▶ [DESCRIPTION OF THE TASK] Repeat only the stretch of lines below that runs from the line with "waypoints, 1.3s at" through the line with "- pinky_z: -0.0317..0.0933", unaltered.

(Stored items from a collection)
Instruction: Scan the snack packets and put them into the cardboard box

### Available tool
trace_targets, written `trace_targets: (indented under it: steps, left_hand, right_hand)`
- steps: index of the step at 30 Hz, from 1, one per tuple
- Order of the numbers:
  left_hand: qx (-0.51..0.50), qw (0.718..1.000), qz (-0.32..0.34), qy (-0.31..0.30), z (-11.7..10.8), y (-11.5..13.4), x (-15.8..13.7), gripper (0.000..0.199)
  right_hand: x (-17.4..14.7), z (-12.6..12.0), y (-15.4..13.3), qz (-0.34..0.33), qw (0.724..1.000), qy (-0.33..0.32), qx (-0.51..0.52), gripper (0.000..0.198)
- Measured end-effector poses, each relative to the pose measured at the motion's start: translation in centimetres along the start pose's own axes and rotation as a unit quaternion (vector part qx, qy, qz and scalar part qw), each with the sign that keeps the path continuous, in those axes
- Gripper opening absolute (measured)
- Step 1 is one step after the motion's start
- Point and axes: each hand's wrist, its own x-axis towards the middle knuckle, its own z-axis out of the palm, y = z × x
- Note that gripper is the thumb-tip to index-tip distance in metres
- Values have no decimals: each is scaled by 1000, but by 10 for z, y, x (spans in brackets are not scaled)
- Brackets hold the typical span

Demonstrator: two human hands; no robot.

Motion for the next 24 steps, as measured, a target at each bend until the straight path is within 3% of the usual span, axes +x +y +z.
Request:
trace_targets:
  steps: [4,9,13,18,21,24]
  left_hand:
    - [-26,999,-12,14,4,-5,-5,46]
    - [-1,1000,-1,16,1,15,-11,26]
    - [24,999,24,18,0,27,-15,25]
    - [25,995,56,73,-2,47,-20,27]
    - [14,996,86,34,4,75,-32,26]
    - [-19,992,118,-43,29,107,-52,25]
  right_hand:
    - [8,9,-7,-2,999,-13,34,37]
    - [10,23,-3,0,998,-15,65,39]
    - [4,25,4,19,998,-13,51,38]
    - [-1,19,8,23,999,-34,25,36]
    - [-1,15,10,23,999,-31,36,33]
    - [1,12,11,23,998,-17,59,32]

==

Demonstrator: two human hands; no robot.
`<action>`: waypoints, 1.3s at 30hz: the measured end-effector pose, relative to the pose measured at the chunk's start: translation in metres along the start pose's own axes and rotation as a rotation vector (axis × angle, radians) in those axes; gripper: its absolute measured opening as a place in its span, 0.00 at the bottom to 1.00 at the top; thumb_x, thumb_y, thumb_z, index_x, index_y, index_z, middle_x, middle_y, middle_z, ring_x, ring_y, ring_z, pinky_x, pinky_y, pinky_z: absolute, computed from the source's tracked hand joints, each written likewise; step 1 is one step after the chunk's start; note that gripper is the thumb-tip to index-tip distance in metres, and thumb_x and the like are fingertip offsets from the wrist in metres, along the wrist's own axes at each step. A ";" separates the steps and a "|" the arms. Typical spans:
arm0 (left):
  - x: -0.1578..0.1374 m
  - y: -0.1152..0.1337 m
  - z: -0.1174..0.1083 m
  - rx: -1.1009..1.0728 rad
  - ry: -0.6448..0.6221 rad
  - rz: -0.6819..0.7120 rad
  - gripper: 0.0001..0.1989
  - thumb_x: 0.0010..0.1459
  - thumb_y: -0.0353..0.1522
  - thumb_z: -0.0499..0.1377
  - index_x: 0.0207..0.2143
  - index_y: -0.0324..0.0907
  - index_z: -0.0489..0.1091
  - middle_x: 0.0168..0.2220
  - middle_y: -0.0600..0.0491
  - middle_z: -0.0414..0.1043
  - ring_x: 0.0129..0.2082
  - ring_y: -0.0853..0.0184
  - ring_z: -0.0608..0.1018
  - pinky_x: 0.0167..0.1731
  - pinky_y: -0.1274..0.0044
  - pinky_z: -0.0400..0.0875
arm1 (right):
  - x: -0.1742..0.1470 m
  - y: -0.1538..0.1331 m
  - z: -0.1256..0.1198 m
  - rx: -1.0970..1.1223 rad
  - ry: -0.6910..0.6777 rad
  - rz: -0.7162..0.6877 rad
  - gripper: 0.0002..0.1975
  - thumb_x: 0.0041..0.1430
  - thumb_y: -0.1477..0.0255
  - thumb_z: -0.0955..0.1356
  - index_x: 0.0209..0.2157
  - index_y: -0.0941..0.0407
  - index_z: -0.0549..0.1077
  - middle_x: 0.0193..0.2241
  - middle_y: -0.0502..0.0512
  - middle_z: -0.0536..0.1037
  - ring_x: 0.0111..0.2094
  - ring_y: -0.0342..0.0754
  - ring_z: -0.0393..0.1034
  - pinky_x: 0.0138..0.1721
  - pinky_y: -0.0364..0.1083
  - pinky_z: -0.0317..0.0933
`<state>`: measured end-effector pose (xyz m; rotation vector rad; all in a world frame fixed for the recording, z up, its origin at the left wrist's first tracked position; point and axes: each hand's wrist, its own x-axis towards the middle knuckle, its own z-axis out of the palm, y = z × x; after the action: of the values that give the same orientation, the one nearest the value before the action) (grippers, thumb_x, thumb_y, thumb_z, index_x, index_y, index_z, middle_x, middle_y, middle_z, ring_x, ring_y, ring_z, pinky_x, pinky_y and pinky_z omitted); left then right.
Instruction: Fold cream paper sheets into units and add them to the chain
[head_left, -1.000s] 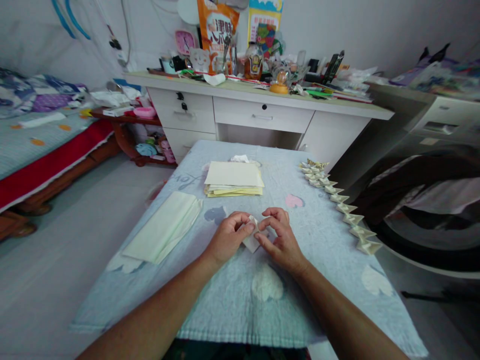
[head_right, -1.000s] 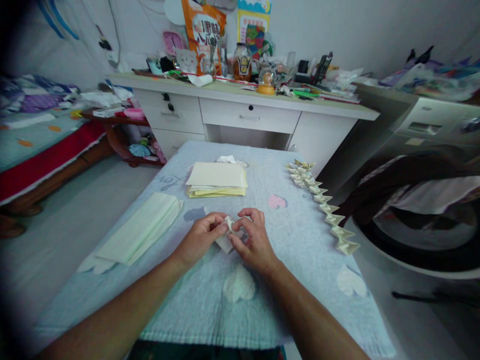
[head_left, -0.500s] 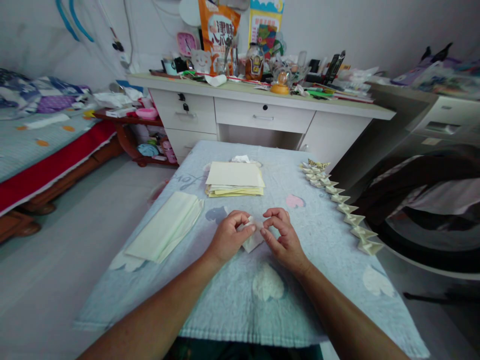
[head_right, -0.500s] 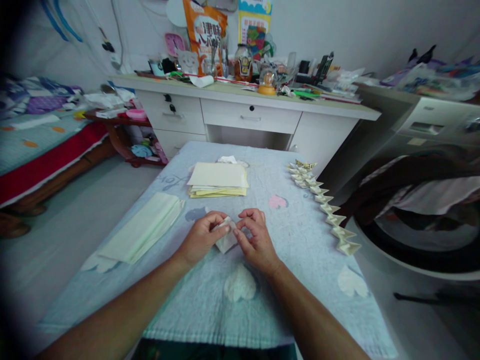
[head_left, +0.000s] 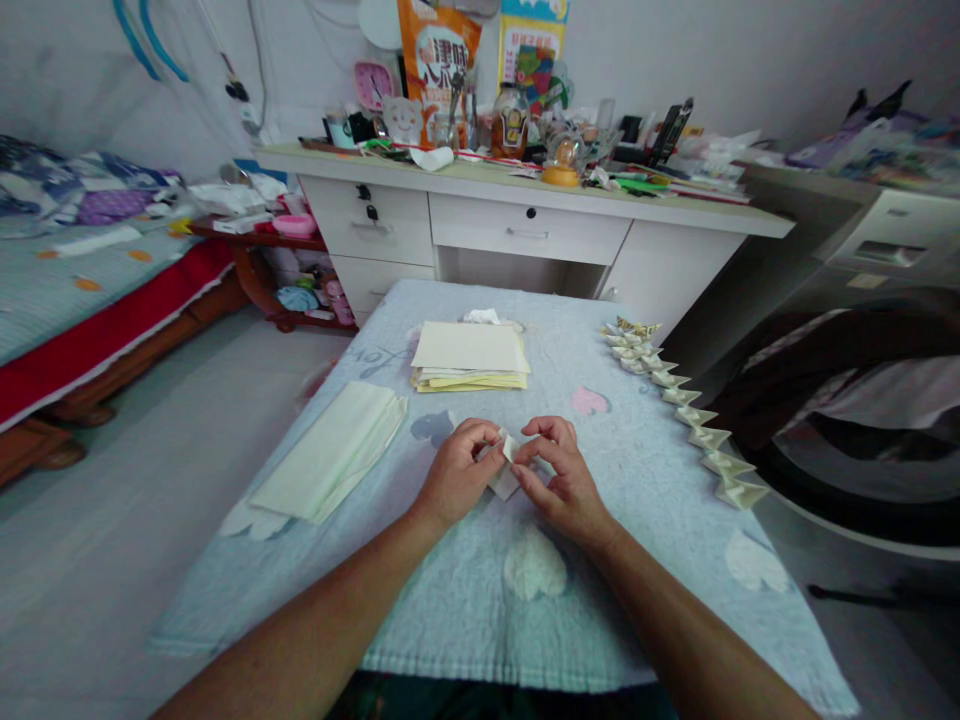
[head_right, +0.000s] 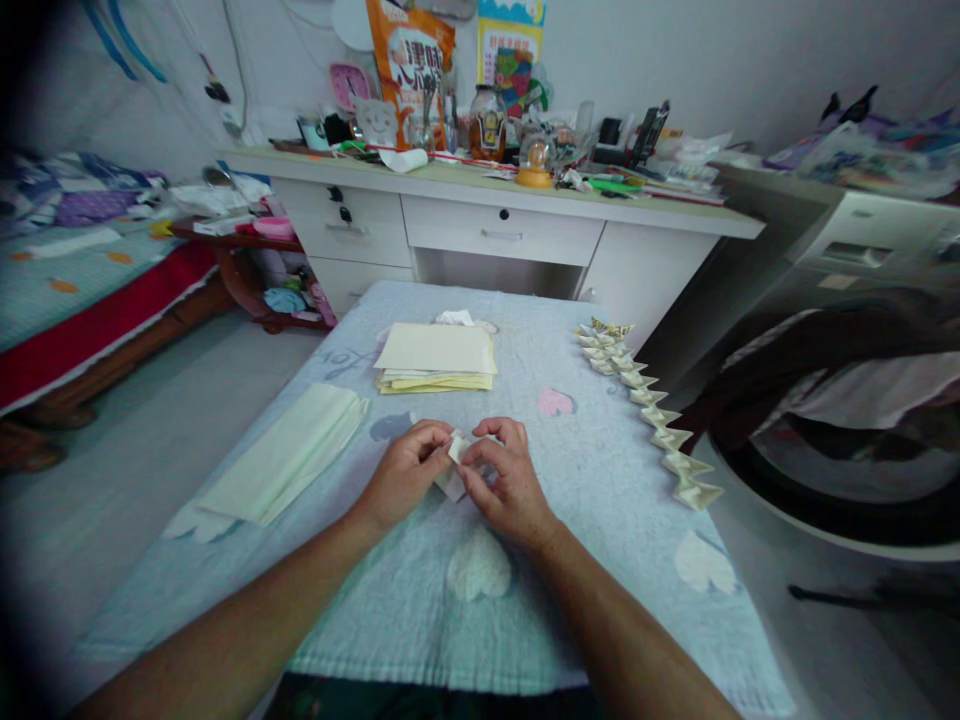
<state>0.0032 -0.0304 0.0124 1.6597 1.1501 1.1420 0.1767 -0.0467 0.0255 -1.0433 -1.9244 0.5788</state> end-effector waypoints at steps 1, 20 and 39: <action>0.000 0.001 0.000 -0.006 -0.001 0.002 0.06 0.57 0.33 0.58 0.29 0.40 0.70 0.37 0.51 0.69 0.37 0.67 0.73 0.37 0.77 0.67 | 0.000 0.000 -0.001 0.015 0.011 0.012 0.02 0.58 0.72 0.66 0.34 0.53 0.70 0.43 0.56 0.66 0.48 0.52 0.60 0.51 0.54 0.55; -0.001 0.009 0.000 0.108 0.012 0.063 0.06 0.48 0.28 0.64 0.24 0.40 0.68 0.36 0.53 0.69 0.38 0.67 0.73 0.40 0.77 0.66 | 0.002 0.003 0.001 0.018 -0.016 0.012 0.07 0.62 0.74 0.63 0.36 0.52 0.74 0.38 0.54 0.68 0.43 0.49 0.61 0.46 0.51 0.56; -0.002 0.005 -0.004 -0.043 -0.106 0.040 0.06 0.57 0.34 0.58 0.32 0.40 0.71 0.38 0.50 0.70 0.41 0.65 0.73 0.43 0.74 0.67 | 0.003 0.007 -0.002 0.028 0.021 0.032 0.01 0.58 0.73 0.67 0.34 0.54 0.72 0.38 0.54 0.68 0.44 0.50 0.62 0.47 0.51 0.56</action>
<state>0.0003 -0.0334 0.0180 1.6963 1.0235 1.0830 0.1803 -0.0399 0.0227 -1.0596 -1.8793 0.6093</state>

▶ [WRITTEN ANSWER]
`<action>`: waypoints, 1.3s at 30hz: the measured end-effector pose, relative to the pose measured at the chunk's start: translation in metres along the start pose's own axes and rotation as a rotation vector (axis × angle, radians) in those axes; gripper: its absolute measured opening as a place in its span, 0.00 at the bottom to 1.00 at the top; thumb_x, thumb_y, thumb_z, index_x, index_y, index_z, middle_x, middle_y, middle_z, ring_x, ring_y, ring_z, pinky_x, pinky_y, pinky_z: absolute, computed from the source's tracked hand joints, each written likewise; step 1 is one step after the chunk's start; note that gripper is the thumb-tip to index-tip distance in metres, and thumb_x and the like are fingertip offsets from the wrist in metres, along the wrist's own axes at each step. A ";" separates the steps and a "|" the arms. Typical spans:
arm0 (left):
  - x: -0.1578..0.1374 m
  - y: -0.1152..0.1337 m
  - z: -0.1174..0.1083 m
  - rx: -1.1009..1.0728 rad
  - ry: -0.6448..0.6221 rad
  - rz: -0.6819..0.7120 rad
  - gripper: 0.0001..0.1989
  - thumb_x: 0.0010..0.1459
  - thumb_y: -0.0353..0.1522
  - thumb_z: -0.0499..0.1377
  - index_x: 0.0207..0.2143
  - index_y: -0.0324..0.0907
  - index_z: -0.0489..0.1091
  - middle_x: 0.0168..0.2220
  - middle_y: -0.0600..0.0491
  - middle_z: -0.0414..0.1043
  - ring_x: 0.0129..0.2082
  - ring_y: -0.0853..0.0184
  - ring_z: -0.0608..0.1018
  - pinky_x: 0.0167..0.1731
  - pinky_y: -0.1274..0.0044
  - pinky_z: -0.0400..0.0875
arm1 (right):
  - x: -0.1742..0.1470 m
  - y: -0.1538..0.1331 m
  - z: -0.1256..0.1198 m
  - rx: -1.0970..1.1223 rad
  - ry: -0.6910..0.6777 rad
  - rz: -0.7162..0.6877 rad
  - gripper: 0.0002..0.1975
  - thumb_x: 0.0041..0.1430
  - thumb_y: -0.1477..0.0255
  - thumb_z: -0.0955..0.1356
  - index_x: 0.0209..0.2157
  - index_y: -0.0941..0.0407
  - index_z: -0.0549..0.1077
  - middle_x: 0.0193..0.2241
  - middle_y: -0.0502..0.0512
  - middle_z: -0.0536..0.1037
  - ring_x: 0.0111..0.2094
  - ring_y: -0.0342..0.0754
  - ring_z: -0.0393..0.1034
  - pinky_x: 0.0138..0.1721
  - pinky_y: -0.0364..0.1083
  - pinky_z: -0.0317..0.0933

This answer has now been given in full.